The well structured, experienced, and sophisticated apparatus of censorship that had been screwing with our kids brains at schools for so long now can be easily toppled with some content that goes viral, which might be, the virality that is, a matter of a year long ad campaign costing no more than one JD per day. A swift strike coming out of no pre-calculated where toward such a structure of censorship, no matter how invulnerable it may seem, can toss it into a final state of chaos from which it may never recover. Added to this is the fact that these keystones of despotism are interdependent on each others, effecting a tossing, ipso facto, of the whole status quo into one last performance before its cessation.

But this potential might be the subject of a surgical removal that is being silently and subtly carried out right now, and it won't be a surprise if the newer generation of internet infrastructure, once laid out, enable some sort of centrality that grants very few select political agencies, or commercial companies acting on behalf of those political agencies, full control over the internet, comparable, in some aspects, to that which governments maintain in the physical realm. The newer generations of search engines are already limiting your experience online without telling you that they do so (read here).

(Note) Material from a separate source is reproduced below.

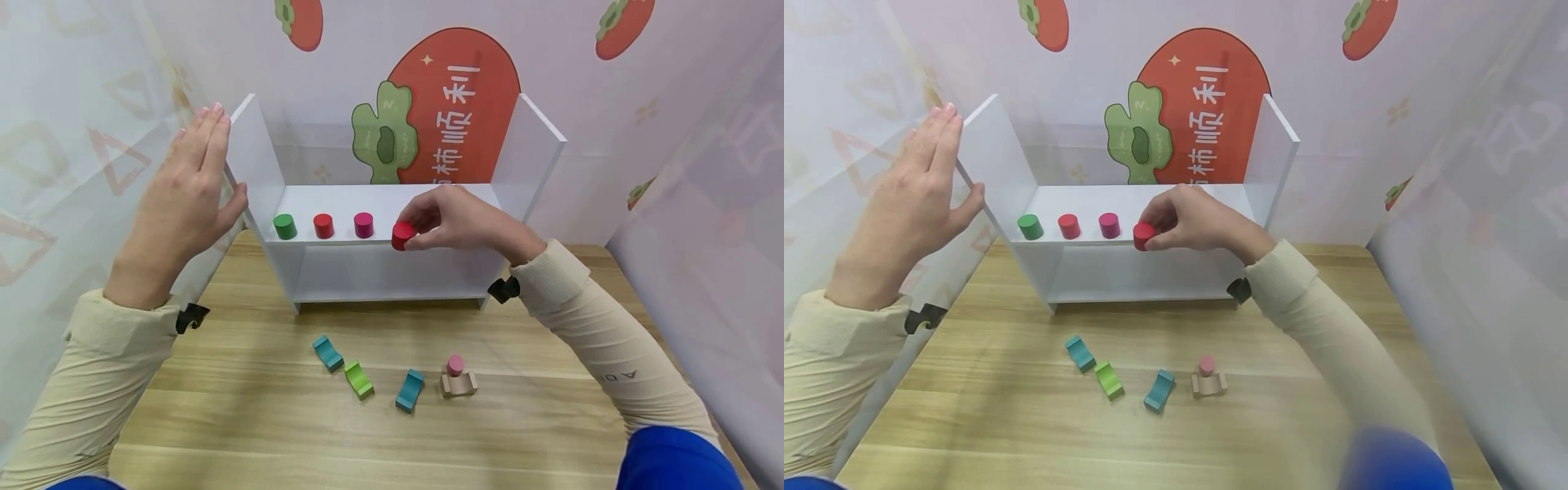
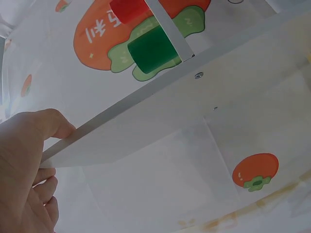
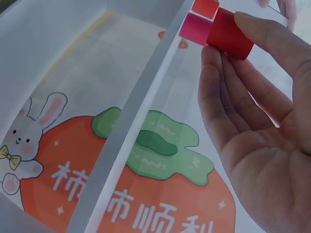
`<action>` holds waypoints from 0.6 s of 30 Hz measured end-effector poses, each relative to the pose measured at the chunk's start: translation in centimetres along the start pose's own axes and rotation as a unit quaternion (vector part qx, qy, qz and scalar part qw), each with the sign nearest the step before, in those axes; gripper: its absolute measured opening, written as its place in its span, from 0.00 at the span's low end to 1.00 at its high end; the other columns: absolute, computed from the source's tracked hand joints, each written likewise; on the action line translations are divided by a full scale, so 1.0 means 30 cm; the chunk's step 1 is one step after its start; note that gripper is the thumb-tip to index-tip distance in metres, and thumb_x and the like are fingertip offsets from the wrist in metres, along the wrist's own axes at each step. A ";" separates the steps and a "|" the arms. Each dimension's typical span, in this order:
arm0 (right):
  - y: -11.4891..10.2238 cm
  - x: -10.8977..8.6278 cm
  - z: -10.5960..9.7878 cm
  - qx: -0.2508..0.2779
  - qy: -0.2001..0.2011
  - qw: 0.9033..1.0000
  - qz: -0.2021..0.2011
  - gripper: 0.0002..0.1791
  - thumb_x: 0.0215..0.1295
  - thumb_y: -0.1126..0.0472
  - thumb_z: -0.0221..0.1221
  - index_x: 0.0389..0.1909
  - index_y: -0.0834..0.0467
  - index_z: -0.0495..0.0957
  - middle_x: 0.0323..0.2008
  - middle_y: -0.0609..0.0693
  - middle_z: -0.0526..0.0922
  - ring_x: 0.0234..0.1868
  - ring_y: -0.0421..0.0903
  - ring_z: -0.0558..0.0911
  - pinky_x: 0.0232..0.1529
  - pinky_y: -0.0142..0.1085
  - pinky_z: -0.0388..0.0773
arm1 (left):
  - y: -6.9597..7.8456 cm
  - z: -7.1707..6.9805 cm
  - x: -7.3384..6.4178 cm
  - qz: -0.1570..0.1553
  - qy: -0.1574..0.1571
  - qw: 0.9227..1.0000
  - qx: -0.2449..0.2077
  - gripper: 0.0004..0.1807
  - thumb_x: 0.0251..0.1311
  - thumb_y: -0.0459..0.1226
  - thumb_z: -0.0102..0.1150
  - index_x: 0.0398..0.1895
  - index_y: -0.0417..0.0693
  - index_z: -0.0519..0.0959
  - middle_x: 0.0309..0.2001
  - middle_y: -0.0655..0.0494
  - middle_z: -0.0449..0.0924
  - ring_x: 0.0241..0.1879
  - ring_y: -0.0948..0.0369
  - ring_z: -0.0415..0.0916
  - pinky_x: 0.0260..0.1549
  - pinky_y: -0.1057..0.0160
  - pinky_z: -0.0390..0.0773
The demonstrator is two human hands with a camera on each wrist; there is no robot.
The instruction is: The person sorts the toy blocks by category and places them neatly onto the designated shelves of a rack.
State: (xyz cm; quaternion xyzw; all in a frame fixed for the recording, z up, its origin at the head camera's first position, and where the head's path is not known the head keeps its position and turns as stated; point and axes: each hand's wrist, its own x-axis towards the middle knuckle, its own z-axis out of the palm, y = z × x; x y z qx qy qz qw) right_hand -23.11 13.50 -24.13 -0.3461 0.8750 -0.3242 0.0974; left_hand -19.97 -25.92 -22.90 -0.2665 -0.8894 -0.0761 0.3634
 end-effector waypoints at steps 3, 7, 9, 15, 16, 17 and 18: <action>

For the sake of fairness, our experience on the none user-optimized engines used to be limited by our very personal habits, and by technical matters that don't pertain to the content mapped to, but that was as far as it went; it was not a conscious limit, or a one that served conscious sinister goals, so to speak. Even if there was no sinister plots lurking beneath factoring your geographical location into your search results, which is more worrying in the case of searching for commentary on international events than for brands or commercial services, it is highly unethical, according to most of the ethical notions out there, to do such a thing without explaining it clearly enough to users, whom the overwhelming majority's conception of the internet is too primitive to fully distinguish between google and the internet.

That is, in my opinion, where anarchism finds a new lease of life. There, the anarchist vision of a world where power is distributed and never accentuated embodies itself, rightly, in the form of the not so coincidentally called distributed services (e.g. distributed search engines and social media networks, Diaspora being an example on the latter). And this is why it is a necessity that any effort seeking spreading an awareness of the internet as a tool for change should integrate the concept and importance of distributed internet services into its curriculum.

As a closing remark, I need to state that I am not fully against non-technical search engine optimization. I advocate some sort of randomness in the search outcomes of engines for the different users regardless of any personal or geographical factor. This may help in making the internet experience unique for each and every user, instead of presenting knowledge through search engines as too rigid and parochial.